### Task instructions
Starting from the line that contains "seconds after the", reproduce each line exactly through the end of the material, and include no other lines.

◆ ◆ ◆

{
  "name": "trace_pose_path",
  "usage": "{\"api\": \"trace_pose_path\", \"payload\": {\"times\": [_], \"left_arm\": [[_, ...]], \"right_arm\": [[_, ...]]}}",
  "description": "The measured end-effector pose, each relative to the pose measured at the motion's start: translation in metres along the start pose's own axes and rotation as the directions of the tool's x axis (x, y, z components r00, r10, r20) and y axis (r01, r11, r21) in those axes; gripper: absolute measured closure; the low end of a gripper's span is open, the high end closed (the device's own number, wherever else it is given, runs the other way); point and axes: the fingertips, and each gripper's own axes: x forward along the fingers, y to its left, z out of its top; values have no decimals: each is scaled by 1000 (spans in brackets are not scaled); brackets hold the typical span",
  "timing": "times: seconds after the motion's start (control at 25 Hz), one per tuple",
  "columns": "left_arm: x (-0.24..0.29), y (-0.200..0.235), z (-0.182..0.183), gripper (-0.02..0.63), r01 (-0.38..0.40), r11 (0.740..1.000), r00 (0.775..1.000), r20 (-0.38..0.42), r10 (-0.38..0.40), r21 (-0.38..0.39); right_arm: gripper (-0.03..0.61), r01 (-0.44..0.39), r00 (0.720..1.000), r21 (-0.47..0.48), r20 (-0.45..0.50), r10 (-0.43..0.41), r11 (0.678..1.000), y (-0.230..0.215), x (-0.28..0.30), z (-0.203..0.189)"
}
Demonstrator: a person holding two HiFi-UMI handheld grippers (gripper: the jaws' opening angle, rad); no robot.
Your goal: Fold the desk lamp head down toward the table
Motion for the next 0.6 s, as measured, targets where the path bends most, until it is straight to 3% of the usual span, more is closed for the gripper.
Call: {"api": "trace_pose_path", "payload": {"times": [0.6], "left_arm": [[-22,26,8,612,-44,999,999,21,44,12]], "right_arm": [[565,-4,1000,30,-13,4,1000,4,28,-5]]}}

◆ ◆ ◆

### Reply
  "timing": "times: seconds after the motion's start (control at 25 Hz), one per tuple",
  "columns": "left_arm: x (-0.24..0.29), y (-0.200..0.235), z (-0.182..0.183), gripper (-0.02..0.63), r01 (-0.38..0.40), r11 (0.740..1.000), r00 (0.775..1.000), r20 (-0.38..0.42), r10 (-0.38..0.40), r21 (-0.38..0.39); right_arm: gripper (-0.03..0.61), r01 (-0.44..0.39), r00 (0.720..1.000), r21 (-0.47..0.48), r20 (-0.45..0.50), r10 (-0.43..0.41), r11 (0.678..1.000), y (-0.230..0.215), x (-0.28..0.30), z (-0.203..0.189)"
}
Demonstrator: a person holding two HiFi-UMI handheld grippers (gripper: the jaws' opening angle, rad); no robot.
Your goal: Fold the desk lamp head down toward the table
Motion for the next 0.6 s, as measured, targets where the path bends most, until it is straight to 3% of the usual span, more is closed for the gripper.
Call: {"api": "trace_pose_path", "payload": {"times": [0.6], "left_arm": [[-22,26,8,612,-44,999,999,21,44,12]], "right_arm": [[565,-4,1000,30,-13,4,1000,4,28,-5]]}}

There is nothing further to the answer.